No, this isn’t a Halloween post. If the postage stamp you see here isn’t enough of a clue, the rest of the title phrase is “I’m Sticking to the Union,” a song by Woody Guthrie.
(Woody Guthrie also wrote the song “This Land Is Your Land,” which isn’t the patriotic staple it’s been made out to be. An alternate verse goes:
There was a big high wall there that tried to stop me;
Sign was painted, it said private property;
But on the back side it didn’t say nothing;
This land was made for you and me.
Another verse was derogatory about the government’s response to the Great Depression. Guthrie was quite the socialist. But I digress.)
Where was I? Oh, yes. Unions.
Unions have a bad rep. I’m not saying that there aren’t any reasons for this, but I am saying that unions have a real, positive function. Not all unions are about burying Jimmy Hoffa beneath the pitcher’s mound at some baseball stadium. They don’t all insist that their members can’t work for reasons specified in some clause-filled contract. And not all of them take weekly dues from employees’ paychecks while not doing anything at all for them.
Unions have legitimate functions. They always have.
Unions got their start when workers rebelled against companies and bosses that exploited them — kept their wages low and their jobs dangerous. And not just low like wages today are low. During the Great Depression, when Woody Guthrie was singing and the IWW organizing, Okies lived in camps and tried to feed whole families on the few cents a day they got for picking fruit.
The corporations fought back, of course.
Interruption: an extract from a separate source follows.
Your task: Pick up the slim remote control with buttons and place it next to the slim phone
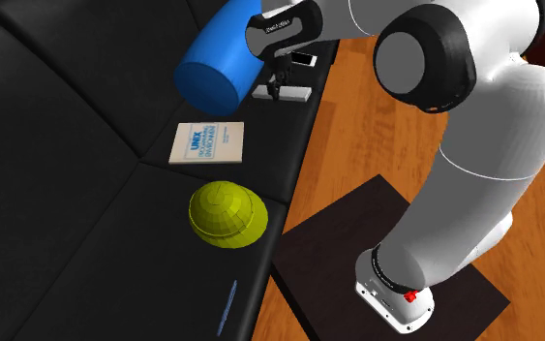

They employed strikebreakers to bust heads. (The union organizers were not blameless peaceniks. In addition to strikes and work stoppages, some of them resorted to bombs.)
But eventually, unions became legal and started working toward making life better for employees who had formerly been exploited. They got beneficial laws passed and virtually invented the 40-hour week, weekends, and vacations. They worked to outlaw child labor and unsafe working conditions in slaughterhouses and coal mines.
They’re so important that Cornell University (and some others) has a College of Industrial and Labor Relations, in addition to the usual ones like the Colleges of Engineering and Agriculture and my alma mater, the College of Arts and Sciences.
But what have unions done for us lately? I actually have an answer for that.
You see, my husband belongs to the UFCW, the United Food and Commercial Workers union. And last year, he became a shop steward. Most of the time, that means that he and other union reps handle grievances that store employees have — instances where the management isn’t abiding by the contract on matters such as scheduling, taking breaks, and other routine matters.
The contract (and applicable law, for that matter) says that employees are entitled to breaks at regular intervals. A cashier at his store, who also happens to be diabetic, wasn’t receiving those breaks for lunch or even pee breaks when she needed them. Her managers weren’t giving her regular breaks because they were understaffed and no one could relieve her so she could relieve herself, as it were. The shop steward (my husband) and the union representative for the area brought a grievance and the management had to start filling in for the cashier themselves if there was no other employee available to give her a break.
Most people think of unions as people who negotiate wage and benefits packages with management. That is one of their most important functions. Recently, Dan was involved in the negotiations. They went on for months, in fits and starts. In the end, the company agreed to a $.50 per hour raise for all the workers — even the cart-pushers. It was less than the union wanted, but more than the company first offered.
Yes, there are problems between labor and management. And unions have been weakened over the years by unfavorable legislation that has tended to favor employers. (Don’t get me started on so-called “right to work” states. They’re anything but.)
But overall, I think that unions are still an important force in the business environment and a necessary one. From what I’ve seen, the UFCW is attentive and involved, putting forth their efforts to better the working conditions for employees. I’d like to think that Woody would have approved.